▶ **Data for the task**:
■ ■ ■ ■ ■ ■ ■
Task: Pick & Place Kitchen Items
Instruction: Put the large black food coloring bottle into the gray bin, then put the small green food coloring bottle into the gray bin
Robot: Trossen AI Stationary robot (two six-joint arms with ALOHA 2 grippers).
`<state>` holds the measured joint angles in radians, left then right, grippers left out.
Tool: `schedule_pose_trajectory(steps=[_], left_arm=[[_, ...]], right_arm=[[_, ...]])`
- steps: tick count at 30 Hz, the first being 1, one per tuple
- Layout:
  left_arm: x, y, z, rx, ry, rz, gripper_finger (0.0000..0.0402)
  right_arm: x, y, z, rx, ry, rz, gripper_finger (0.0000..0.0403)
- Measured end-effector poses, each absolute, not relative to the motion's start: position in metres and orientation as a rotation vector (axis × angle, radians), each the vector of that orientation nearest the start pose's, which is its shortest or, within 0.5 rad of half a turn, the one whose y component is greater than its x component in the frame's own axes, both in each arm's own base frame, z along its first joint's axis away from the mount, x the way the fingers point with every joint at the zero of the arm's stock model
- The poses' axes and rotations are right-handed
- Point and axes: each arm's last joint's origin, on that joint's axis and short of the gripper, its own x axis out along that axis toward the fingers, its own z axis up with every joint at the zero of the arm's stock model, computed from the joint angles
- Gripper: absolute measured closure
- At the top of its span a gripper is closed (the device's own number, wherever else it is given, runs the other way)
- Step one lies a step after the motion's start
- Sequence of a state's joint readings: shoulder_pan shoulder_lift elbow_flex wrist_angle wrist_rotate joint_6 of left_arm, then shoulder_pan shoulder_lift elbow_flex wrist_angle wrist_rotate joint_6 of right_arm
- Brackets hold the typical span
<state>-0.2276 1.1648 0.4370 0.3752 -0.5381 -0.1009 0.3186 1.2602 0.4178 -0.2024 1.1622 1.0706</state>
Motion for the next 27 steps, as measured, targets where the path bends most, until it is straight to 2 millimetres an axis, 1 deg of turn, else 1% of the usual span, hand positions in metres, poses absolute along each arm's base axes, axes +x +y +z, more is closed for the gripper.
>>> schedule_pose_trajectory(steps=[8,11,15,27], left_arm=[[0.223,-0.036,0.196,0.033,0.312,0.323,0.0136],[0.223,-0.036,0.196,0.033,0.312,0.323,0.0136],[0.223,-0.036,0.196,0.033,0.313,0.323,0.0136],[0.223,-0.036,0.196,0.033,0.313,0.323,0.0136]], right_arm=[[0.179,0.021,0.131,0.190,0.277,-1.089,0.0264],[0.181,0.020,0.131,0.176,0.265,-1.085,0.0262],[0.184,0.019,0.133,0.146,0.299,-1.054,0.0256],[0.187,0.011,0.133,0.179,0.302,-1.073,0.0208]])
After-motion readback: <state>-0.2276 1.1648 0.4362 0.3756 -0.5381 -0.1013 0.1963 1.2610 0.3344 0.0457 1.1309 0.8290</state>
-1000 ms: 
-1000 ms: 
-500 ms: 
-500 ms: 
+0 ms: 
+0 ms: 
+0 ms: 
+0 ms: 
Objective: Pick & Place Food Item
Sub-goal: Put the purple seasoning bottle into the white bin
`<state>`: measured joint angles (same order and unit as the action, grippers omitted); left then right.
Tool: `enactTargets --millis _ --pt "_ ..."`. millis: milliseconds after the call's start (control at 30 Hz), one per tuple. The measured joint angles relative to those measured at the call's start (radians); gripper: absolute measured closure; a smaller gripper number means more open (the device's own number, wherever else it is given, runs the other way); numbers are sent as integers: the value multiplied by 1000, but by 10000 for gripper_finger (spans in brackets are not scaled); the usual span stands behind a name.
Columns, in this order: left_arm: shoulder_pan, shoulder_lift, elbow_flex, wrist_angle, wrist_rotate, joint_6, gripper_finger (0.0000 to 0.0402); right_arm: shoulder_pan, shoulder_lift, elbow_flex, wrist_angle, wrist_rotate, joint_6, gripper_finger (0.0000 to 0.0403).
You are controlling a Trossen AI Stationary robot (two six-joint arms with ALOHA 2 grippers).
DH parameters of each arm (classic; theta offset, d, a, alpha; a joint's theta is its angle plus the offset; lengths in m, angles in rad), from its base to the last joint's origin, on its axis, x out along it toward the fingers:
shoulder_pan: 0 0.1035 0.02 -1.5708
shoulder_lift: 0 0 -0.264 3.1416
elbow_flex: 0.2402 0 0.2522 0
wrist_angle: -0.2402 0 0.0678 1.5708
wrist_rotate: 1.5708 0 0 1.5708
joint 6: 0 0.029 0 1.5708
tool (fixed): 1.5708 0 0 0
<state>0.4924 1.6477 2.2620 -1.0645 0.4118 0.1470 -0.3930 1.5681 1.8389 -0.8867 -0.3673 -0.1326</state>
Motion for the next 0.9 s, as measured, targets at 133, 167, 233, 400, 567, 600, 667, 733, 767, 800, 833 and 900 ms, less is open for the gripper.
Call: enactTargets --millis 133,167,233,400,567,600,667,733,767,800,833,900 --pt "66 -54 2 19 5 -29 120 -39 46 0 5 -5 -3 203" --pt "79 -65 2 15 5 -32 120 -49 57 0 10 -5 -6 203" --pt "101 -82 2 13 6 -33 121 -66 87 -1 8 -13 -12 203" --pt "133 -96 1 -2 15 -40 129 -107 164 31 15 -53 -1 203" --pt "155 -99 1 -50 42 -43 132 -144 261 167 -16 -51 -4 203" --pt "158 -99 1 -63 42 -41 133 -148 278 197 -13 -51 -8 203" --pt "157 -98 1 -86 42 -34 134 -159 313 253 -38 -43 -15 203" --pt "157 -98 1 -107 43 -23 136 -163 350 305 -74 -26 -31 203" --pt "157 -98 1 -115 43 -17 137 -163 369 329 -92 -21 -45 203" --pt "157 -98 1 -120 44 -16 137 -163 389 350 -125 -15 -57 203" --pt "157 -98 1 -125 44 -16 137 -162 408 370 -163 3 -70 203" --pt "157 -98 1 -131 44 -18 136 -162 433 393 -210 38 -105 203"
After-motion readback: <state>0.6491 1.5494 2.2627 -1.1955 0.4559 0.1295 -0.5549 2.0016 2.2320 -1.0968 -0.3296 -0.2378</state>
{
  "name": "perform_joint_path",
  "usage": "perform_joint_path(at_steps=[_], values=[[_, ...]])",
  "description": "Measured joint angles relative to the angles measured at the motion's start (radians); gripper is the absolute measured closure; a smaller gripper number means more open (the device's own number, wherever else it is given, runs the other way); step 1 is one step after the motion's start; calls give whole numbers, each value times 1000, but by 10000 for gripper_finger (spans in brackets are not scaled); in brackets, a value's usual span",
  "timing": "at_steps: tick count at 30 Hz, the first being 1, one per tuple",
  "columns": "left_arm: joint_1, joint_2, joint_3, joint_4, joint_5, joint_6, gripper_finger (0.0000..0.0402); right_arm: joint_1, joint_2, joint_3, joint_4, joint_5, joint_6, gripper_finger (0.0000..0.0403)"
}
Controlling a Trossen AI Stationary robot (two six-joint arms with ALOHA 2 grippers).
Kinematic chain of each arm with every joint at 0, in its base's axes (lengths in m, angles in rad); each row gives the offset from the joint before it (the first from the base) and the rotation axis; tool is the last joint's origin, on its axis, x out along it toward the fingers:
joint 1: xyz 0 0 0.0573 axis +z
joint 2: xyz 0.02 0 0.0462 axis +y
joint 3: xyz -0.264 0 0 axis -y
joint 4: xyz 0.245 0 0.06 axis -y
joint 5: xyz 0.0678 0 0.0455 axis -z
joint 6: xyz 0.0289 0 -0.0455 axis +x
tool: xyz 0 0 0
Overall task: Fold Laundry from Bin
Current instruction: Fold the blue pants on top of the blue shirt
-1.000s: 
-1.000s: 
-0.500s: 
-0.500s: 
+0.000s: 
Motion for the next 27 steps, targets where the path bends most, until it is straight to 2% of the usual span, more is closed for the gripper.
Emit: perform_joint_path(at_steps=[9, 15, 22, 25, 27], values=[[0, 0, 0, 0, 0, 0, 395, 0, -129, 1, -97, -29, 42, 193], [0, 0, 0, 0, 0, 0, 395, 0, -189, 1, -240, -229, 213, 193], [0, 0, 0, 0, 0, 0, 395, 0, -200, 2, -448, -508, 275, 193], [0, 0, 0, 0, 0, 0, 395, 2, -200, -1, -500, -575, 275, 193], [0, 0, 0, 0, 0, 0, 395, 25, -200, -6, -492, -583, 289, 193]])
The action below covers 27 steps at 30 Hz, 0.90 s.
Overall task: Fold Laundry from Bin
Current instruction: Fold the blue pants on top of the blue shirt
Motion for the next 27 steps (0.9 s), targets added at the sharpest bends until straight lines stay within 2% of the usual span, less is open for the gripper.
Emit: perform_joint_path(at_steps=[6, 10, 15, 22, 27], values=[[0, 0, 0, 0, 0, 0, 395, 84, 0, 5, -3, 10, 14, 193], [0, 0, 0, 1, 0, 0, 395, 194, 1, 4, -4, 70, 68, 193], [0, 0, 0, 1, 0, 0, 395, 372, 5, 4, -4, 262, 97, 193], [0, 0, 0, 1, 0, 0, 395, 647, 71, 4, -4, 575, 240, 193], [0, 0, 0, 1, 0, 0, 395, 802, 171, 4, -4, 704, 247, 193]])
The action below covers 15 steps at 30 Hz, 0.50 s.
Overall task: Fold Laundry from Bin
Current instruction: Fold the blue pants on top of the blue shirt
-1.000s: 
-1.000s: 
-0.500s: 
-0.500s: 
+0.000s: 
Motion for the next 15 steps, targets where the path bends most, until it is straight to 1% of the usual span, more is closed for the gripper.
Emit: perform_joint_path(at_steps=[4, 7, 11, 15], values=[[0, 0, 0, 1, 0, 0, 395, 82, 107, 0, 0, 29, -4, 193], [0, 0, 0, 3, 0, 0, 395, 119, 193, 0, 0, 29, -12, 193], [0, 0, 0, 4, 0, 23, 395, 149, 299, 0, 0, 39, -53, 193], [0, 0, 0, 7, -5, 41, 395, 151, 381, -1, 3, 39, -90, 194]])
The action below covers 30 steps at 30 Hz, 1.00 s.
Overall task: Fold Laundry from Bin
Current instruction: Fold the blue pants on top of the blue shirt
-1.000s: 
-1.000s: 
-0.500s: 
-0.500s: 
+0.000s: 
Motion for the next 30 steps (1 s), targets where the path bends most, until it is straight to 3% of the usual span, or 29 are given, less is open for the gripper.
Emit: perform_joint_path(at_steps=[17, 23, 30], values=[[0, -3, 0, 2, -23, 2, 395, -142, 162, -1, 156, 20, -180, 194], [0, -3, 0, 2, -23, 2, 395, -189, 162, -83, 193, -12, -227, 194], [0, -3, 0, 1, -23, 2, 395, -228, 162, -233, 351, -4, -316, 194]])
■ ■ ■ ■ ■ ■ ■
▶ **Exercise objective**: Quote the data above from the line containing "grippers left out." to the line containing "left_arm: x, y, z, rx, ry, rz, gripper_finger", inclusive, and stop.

▶ **Answer box**:
`<state>` holds the measured joint angles in radians, left then right, grippers left out.
Tool: `schedule_pose_trajectory(steps=[_], left_arm=[[_, ...]], right_arm=[[_, ...]])`
- steps: tick count at 30 Hz, the first being 1, one per tuple
- Layout:
  left_arm: x, y, z, rx, ry, rz, gripper_finger (0.0000..0.0402)

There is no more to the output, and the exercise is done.